About this task
Please take the records that follow and repeat exactly the lines starting with the line with "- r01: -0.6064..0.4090" and going on through the line with "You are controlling".

[Opening Data for processing section]

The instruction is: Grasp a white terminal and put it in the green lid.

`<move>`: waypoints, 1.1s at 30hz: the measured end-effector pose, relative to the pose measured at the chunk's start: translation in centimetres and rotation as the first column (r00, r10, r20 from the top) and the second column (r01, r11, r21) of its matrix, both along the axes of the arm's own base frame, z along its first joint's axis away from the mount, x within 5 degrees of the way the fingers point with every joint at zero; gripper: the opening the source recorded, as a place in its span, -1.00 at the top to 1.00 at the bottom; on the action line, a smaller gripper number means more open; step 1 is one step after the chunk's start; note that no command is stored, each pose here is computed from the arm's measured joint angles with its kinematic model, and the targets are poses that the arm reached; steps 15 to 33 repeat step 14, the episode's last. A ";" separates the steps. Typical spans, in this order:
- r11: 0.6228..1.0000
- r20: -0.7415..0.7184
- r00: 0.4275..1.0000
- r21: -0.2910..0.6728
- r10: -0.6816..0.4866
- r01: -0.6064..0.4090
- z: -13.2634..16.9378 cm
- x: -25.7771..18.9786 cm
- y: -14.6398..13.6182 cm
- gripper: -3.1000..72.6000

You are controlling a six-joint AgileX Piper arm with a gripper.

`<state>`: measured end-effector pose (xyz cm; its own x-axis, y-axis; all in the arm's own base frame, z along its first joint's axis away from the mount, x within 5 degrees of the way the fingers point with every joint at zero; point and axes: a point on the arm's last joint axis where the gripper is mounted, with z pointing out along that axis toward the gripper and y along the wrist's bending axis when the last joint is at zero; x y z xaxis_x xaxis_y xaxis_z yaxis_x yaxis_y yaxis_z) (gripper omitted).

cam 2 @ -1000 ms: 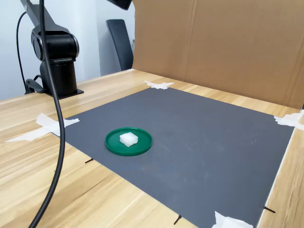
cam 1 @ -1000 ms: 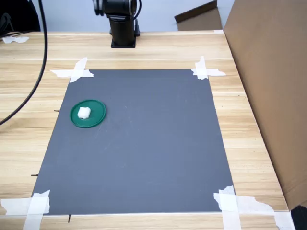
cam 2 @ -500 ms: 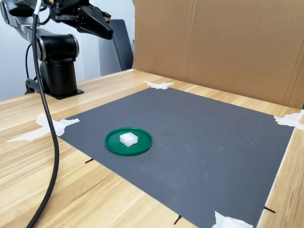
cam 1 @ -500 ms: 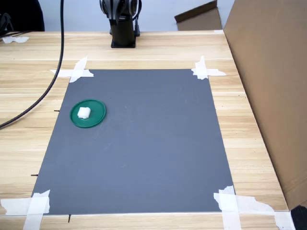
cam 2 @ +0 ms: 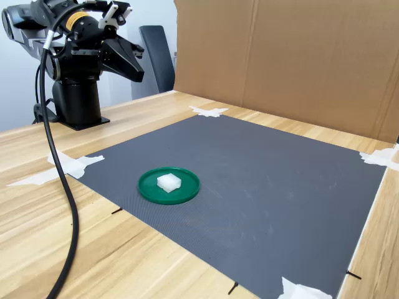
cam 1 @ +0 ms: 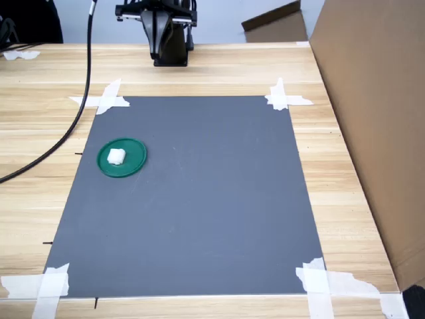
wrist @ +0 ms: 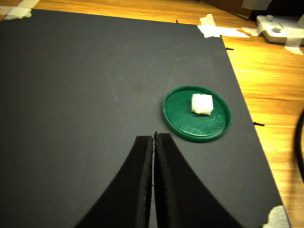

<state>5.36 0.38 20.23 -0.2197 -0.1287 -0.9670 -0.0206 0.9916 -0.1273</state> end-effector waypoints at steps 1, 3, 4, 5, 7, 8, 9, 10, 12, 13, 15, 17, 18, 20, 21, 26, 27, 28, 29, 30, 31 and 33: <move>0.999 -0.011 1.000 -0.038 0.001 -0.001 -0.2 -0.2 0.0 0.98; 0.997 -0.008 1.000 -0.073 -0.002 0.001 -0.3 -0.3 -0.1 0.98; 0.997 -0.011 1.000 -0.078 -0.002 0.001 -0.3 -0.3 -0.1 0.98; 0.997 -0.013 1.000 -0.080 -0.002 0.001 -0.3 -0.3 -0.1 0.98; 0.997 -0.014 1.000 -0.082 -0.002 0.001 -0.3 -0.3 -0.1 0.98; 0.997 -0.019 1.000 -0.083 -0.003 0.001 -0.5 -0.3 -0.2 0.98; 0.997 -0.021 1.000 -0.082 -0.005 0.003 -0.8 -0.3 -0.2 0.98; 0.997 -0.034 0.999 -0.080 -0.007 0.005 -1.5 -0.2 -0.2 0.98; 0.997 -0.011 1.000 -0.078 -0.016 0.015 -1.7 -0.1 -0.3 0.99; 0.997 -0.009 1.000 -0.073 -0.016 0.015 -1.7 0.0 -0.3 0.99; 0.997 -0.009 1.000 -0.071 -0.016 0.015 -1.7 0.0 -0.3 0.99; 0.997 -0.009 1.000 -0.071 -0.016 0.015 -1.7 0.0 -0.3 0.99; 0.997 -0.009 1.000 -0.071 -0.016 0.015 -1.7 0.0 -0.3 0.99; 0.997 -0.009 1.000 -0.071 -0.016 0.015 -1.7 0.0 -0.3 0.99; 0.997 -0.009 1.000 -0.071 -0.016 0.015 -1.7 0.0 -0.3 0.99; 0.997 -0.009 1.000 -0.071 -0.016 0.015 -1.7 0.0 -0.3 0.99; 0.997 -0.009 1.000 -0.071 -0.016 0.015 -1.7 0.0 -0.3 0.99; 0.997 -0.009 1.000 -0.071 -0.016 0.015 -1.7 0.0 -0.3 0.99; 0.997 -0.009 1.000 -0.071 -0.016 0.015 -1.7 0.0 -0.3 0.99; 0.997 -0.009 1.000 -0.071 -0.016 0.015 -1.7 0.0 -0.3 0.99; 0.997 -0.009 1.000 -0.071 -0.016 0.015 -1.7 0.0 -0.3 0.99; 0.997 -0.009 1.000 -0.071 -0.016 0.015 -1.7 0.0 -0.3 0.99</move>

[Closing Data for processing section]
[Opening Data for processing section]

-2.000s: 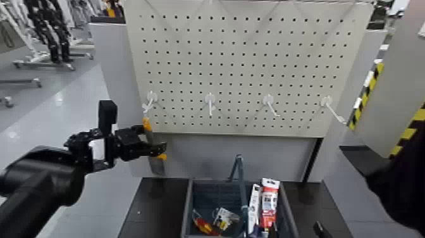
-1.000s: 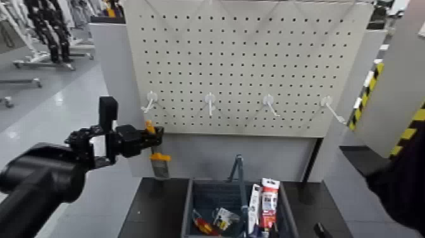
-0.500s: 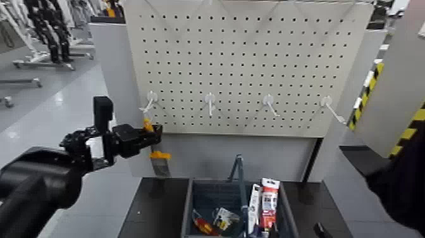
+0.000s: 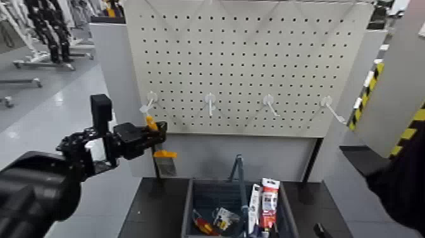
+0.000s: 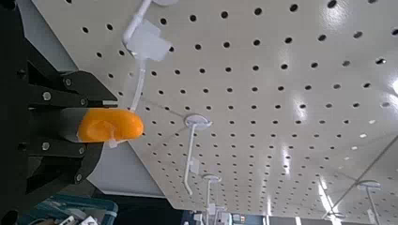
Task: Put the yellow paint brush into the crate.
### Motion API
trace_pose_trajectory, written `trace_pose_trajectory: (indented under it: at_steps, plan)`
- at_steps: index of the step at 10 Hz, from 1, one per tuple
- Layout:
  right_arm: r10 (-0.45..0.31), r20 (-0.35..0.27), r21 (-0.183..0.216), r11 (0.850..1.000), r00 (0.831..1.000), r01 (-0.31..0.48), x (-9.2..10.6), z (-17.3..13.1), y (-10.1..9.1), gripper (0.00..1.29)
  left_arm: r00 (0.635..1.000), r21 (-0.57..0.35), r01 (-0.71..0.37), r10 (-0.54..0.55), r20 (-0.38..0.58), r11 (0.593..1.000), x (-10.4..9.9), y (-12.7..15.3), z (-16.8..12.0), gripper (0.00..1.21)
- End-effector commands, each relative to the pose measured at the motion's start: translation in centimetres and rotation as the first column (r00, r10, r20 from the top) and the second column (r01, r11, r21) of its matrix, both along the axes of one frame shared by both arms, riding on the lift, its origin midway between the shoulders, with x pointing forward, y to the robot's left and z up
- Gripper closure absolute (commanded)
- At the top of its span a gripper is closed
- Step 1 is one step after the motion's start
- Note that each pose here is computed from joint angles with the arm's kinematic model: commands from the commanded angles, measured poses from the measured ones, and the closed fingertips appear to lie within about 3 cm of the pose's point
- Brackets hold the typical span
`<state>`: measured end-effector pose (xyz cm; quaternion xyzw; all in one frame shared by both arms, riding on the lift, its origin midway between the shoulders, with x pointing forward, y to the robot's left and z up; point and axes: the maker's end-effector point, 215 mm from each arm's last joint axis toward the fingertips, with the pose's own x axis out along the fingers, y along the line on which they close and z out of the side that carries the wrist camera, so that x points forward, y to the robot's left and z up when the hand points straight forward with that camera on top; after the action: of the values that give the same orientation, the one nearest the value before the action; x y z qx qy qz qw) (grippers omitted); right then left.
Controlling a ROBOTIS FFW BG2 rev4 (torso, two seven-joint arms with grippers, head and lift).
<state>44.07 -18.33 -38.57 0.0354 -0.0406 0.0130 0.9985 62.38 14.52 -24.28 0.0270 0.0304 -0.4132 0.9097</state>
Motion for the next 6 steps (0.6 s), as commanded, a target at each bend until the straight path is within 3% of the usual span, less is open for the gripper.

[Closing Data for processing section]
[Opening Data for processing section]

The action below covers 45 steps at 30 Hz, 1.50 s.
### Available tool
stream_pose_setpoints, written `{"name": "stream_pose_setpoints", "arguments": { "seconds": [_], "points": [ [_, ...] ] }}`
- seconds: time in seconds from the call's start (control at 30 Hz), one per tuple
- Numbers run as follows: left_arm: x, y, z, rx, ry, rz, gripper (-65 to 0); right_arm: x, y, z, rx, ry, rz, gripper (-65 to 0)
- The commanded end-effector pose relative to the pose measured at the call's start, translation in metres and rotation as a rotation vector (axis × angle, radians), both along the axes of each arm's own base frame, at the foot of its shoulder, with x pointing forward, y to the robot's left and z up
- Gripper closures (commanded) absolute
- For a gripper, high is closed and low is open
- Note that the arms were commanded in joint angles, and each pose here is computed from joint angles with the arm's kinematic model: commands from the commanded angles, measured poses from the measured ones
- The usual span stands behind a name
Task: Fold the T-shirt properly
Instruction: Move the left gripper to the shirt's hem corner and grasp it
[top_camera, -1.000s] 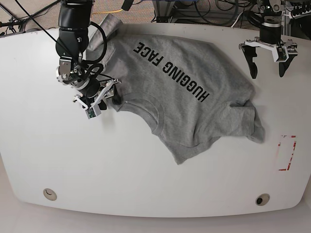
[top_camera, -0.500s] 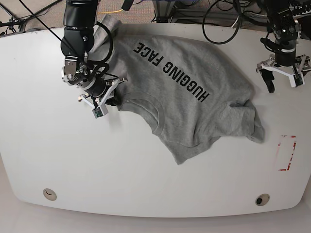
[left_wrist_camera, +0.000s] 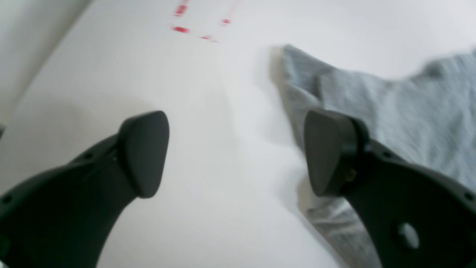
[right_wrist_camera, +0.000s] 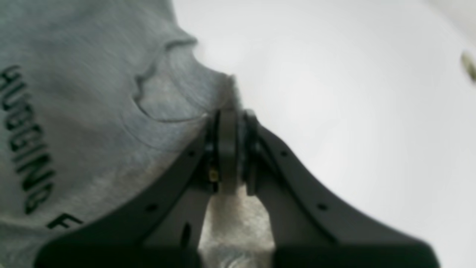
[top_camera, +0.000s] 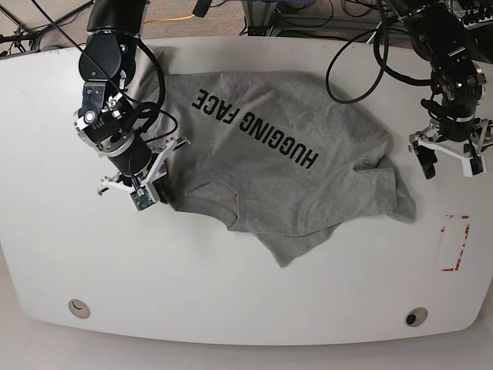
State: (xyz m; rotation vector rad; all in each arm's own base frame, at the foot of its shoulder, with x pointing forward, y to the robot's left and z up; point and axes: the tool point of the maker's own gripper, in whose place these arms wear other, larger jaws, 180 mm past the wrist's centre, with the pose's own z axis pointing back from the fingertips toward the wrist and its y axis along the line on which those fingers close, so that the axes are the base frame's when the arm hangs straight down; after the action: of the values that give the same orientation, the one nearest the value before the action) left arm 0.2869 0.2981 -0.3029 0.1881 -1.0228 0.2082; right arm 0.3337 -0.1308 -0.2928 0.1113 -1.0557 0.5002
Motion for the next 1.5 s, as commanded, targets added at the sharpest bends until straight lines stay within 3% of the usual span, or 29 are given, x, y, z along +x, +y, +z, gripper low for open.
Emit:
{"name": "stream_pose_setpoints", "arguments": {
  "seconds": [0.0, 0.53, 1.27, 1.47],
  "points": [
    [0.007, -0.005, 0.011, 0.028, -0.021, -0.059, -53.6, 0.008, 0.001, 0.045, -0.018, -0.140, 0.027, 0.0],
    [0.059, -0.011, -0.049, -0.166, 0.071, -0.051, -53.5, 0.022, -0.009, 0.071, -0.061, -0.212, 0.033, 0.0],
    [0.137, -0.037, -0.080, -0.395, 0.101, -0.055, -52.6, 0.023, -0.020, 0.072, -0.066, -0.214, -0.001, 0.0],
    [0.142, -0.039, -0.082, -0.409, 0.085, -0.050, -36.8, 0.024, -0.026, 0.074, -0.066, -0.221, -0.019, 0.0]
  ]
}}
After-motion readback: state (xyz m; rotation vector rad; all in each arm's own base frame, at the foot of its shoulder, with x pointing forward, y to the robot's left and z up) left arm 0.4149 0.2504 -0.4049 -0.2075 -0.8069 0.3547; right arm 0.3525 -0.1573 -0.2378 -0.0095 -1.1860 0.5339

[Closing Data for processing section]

Response to the task
- r01: -0.6064..0.4090
- z: -13.2634..16.9378 cm
- x: -25.7771..18.9786 cm
- y: -14.6398..13.6182 cm
- gripper: -3.1000..72.6000

You are controlling a six-joint AgileX Piper arm with a gripper.

There is nothing further to add to the answer.